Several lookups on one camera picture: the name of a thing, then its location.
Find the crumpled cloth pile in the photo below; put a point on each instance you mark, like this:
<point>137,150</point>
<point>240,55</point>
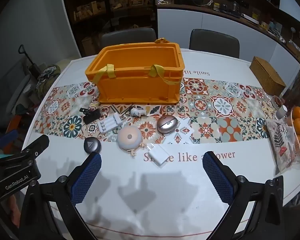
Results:
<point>47,76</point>

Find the rose gold oval device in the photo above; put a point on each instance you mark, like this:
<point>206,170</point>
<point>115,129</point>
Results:
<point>166,126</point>

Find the tile pattern tablecloth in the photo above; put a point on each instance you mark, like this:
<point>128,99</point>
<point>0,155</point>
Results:
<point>215,105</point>

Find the dark wooden shelf unit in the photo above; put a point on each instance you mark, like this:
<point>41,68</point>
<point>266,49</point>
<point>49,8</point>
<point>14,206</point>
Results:
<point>95,20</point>

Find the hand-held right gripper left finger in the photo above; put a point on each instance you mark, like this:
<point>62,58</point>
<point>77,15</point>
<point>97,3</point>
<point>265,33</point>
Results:
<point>86,177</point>

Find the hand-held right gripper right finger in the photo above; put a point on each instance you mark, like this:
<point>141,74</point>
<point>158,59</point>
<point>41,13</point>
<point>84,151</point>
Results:
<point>218,177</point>

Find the orange plastic crate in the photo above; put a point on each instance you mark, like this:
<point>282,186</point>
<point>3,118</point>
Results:
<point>140,87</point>

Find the brown tape roll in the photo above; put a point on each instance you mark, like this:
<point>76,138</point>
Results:
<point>277,101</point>

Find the woven wicker box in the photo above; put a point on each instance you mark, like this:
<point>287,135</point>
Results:
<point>266,76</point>

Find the grey cushion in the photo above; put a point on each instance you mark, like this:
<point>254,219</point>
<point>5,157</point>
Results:
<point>17,85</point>

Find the white low cabinet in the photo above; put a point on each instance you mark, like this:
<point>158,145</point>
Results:
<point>180,22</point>

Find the black clip holder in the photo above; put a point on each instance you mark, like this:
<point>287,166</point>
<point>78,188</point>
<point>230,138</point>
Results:
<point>92,116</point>

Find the orange stool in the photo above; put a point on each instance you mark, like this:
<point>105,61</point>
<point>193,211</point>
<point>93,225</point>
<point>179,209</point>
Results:
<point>13,127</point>

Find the grey padded chair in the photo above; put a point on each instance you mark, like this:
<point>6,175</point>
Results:
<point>215,42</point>
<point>127,38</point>

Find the white power adapter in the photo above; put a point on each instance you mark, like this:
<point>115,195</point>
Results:
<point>158,156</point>

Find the cardboard box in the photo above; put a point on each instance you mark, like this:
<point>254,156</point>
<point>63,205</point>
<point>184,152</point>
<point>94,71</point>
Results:
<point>87,43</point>

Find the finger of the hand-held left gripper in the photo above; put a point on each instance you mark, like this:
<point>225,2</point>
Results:
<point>37,145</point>

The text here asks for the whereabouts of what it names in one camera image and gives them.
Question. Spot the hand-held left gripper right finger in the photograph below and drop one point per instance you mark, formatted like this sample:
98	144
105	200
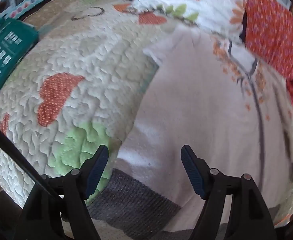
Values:
192	171

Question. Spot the pale pink knit garment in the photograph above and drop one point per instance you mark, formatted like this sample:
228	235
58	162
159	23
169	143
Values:
199	120

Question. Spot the box with coloured dots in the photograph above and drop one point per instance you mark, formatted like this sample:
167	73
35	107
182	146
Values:
31	1

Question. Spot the quilted blanket with orange hearts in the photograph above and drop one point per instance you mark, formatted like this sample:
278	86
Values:
86	55

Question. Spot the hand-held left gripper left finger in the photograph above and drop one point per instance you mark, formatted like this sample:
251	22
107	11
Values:
97	168

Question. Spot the red floral blanket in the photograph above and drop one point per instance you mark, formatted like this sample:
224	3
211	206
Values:
274	30

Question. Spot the teal box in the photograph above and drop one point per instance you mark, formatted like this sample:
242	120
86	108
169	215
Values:
4	55

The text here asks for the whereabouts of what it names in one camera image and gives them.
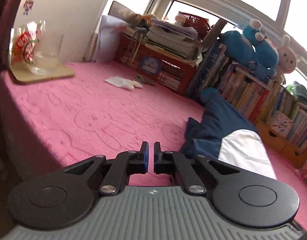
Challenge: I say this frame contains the red printed glass mug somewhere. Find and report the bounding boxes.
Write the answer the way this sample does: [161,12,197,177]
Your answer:
[9,20,46,67]

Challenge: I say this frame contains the grey braided cord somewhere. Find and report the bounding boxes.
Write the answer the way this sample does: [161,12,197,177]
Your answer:
[132,26,147,60]

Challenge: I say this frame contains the white printed cardboard box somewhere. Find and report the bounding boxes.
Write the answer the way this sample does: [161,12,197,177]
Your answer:
[267,110,294,138]

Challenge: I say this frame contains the row of yellow green books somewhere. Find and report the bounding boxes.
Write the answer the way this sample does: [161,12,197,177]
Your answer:
[264,80,307,143]

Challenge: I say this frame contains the crumpled white tissue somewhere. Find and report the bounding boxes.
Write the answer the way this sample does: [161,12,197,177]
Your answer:
[104,76,143,90]

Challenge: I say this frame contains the small wall sticker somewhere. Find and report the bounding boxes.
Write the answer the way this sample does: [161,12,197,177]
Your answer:
[23,0,34,16]

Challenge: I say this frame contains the blue plush toy white ears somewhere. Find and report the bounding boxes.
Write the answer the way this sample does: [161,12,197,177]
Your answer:
[219,19,266,65]

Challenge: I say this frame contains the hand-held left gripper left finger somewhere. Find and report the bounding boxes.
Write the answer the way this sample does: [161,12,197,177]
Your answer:
[63,141,149,196]

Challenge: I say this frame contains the wooden coaster board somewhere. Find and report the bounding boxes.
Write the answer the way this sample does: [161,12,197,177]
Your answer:
[10,61,75,85]

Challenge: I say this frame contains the pink white rabbit plush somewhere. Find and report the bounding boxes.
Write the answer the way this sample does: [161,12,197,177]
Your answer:
[272,34,303,84]

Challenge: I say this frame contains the wooden drawer organizer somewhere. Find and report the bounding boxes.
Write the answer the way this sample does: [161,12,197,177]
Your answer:
[255,120,307,169]

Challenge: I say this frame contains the pink rabbit-print blanket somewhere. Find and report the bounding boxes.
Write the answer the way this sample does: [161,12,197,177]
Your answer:
[0,60,307,233]

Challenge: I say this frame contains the stack of green cloths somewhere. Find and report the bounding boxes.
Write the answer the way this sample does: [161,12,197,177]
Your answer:
[285,81,307,107]

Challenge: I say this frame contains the blue pompom ball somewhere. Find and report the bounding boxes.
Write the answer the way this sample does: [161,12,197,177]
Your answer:
[202,87,220,100]

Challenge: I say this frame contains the white paper bag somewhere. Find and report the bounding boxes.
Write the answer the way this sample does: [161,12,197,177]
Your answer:
[92,15,130,63]

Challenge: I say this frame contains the clear glass cup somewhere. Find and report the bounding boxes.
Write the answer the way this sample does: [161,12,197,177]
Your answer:
[31,31,64,75]

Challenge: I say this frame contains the grid cutting mat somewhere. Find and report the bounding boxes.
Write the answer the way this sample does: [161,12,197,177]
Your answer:
[108,1,136,23]

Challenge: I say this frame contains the cardboard tube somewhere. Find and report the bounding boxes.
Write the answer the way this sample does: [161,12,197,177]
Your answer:
[202,17,228,45]

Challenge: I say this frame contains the stack of papers and booklets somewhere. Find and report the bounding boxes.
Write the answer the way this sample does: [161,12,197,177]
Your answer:
[145,20,201,60]

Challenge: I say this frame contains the navy and white jacket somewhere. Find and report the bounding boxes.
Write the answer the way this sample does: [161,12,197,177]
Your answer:
[180,95,278,180]

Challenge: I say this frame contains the large red plastic basket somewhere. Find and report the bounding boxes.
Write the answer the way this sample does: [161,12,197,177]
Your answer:
[115,31,196,97]

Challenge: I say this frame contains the row of tall colourful books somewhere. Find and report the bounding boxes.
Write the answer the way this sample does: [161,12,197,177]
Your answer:
[185,40,274,123]

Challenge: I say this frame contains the small red plastic basket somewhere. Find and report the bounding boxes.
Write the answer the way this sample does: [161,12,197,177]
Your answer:
[177,11,210,34]

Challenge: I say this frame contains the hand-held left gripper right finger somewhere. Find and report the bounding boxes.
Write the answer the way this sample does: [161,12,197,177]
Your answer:
[153,141,240,195]

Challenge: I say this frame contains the small grey object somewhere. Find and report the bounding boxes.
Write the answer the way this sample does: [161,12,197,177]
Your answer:
[135,74,156,87]

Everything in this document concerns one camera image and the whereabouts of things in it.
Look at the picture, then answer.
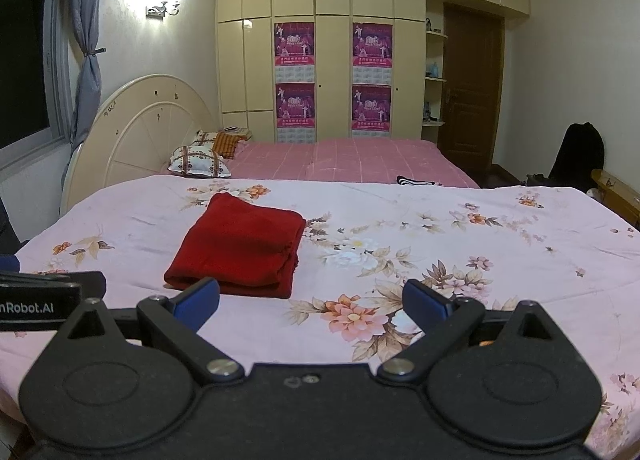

========================================

WORK TASK: Only one stretch of the records above is wanted: the lines between the one holding "<point>62,58</point>" and the one holding "<point>92,116</point>", inclusive, reproduced exactly.

ANSWER:
<point>62,58</point>
<point>77,15</point>
<point>97,3</point>
<point>265,33</point>
Results:
<point>86,177</point>

Find the hand-held right gripper right finger in the photo above; put a point on each instance you mark, like this:
<point>141,74</point>
<point>158,59</point>
<point>41,13</point>
<point>84,151</point>
Results:
<point>218,177</point>

Find the orange plastic crate in the photo above; put a point on each instance you mark, like this:
<point>282,186</point>
<point>3,118</point>
Results:
<point>140,87</point>

Find the brown tape roll in the photo above; put a point on each instance you mark, like this:
<point>76,138</point>
Results:
<point>277,101</point>

Find the woven wicker box in the photo above; put a point on each instance you mark, like this:
<point>287,135</point>
Results:
<point>266,76</point>

Find the grey cushion in the photo above; put a point on each instance you mark, like this:
<point>254,219</point>
<point>5,157</point>
Results:
<point>17,85</point>

Find the white low cabinet in the photo above; put a point on each instance you mark, like this:
<point>158,145</point>
Results:
<point>180,22</point>

Find the black clip holder in the photo above; put a point on each instance you mark, like this:
<point>287,166</point>
<point>78,188</point>
<point>230,138</point>
Results:
<point>92,116</point>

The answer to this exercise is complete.